Additionally, remove any weak roofing sections. Be sure that all added-on devices on your flat roof, such as satellite dishes, HVAC equipment and electrical signs are properly anchored. When roof add-ons are not secure, it can lead to damage.
Waterproof Your Flat Commercial Roof
Even if your roof is in considerably good shape, it still helps to waterproof it to ensure it’s in excellent condition before inclement weather hits. Keep in mind that roofs with asphalt-based materials tend to crack in low temperatures. By regularly applying waterproofing coatings, moisture can be warded off, which can increase the lifespan of your roof.
Have Your Flat Roof Inspected Before a Storm
You’ll need to have your roof inspected before a winter storm is in the forecast. To be safe, hire a professional roofer to do the job. Besides being dangerous for you, walking on your roof can be harmful to the roof. On the other hand, you can do some inspecting on the ground. For example, using binoculars, walk around your building to note any issues that you can report to a roof inspector.
If you’re able to do so, climb on a ladder so that you can detect any warped, missing or broken shingles. Look for rusted areas on flashing and worn or cracked spots around pipes. Another warning sign is discovering nails that are sticking out that should be hammered down. Check for any shingles that are buckling or curling.
Noting a lot of shingle granules in gutters can suggest that your roofing shingles need to be replaced. You can also inspect your roof from inside your building, such as looking for stains on a ceiling and peeling paint. If you see any daylight in your attic, this can signal a problem. Inspect attic insulation to see if it’s wet and if there is dampness or old moisture spots on rafters or wood.
Considerations and Warnings
- Because water on a roof can occasionally freeze, ice dams can form. This problem means that water can continue to pool, which creates more weight on your roof.
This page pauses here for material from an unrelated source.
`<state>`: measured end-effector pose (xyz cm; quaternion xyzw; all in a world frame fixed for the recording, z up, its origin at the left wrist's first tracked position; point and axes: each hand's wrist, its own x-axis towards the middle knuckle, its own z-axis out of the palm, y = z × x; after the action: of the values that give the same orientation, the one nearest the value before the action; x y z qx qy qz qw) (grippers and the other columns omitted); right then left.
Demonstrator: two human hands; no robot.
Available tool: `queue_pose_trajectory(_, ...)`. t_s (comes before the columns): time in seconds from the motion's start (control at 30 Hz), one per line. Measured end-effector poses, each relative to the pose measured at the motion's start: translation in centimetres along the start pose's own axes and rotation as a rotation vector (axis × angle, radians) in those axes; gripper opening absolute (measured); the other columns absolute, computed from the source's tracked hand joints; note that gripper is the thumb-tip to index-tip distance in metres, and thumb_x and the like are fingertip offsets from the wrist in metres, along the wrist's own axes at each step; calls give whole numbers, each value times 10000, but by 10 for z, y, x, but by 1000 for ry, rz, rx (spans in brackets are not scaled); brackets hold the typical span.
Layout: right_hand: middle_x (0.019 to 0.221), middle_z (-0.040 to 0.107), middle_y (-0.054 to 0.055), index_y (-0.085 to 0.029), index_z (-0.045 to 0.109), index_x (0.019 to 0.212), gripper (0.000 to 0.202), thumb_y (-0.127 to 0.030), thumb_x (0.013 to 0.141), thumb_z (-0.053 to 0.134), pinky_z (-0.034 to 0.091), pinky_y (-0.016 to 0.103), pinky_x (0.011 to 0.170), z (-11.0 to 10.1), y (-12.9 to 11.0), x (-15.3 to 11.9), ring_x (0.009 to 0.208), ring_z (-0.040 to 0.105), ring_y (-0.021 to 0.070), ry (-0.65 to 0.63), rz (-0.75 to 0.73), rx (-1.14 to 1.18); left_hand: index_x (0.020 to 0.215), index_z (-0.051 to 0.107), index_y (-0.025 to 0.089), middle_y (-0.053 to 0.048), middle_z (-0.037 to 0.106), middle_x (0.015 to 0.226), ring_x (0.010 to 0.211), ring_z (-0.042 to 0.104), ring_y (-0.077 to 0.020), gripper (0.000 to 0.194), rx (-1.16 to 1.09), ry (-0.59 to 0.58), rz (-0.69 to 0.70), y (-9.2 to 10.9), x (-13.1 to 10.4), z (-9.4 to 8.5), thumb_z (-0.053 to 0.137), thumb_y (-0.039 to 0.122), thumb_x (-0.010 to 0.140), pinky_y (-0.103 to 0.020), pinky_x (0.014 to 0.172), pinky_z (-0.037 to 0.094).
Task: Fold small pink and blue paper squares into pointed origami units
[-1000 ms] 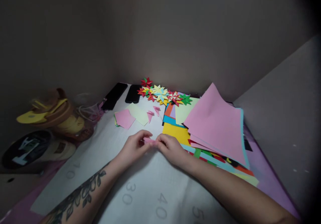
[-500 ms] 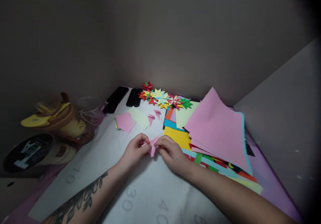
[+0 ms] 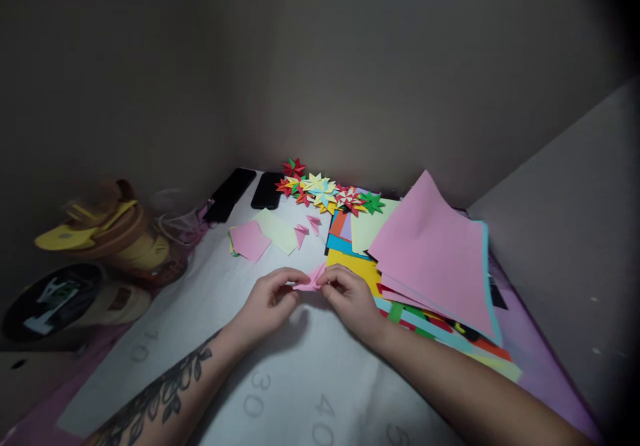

This causes the roof gradient to flatten, which leads to roof damage.
- Consider that a satellite dish heater can be used to protect satellite dishes from snow.
- Inspect for clogged gutters or roof drains. When gutters are jammed, it can signify that rainwater has collected on your roof. It’s essential that gutters are cleared out before rainfall starts so that they perform properly.
- Have ice and snow cleared away when excessive amounts have accumulated on your roof, such as when there’s a buildup or two inches of ice or two feet of snow.
If you have a flat roof, it’s at risk for ponding water, also known as standing water. This is a condition in which rainwater fails to evaporate from a flat roof after 48 hours following rainfall. At RoofSlope we have an exceptional product designed to fill in low spots on flat roofs. Please contact us and learn more about how we can help you prevent ponding water on your flat commercial roof.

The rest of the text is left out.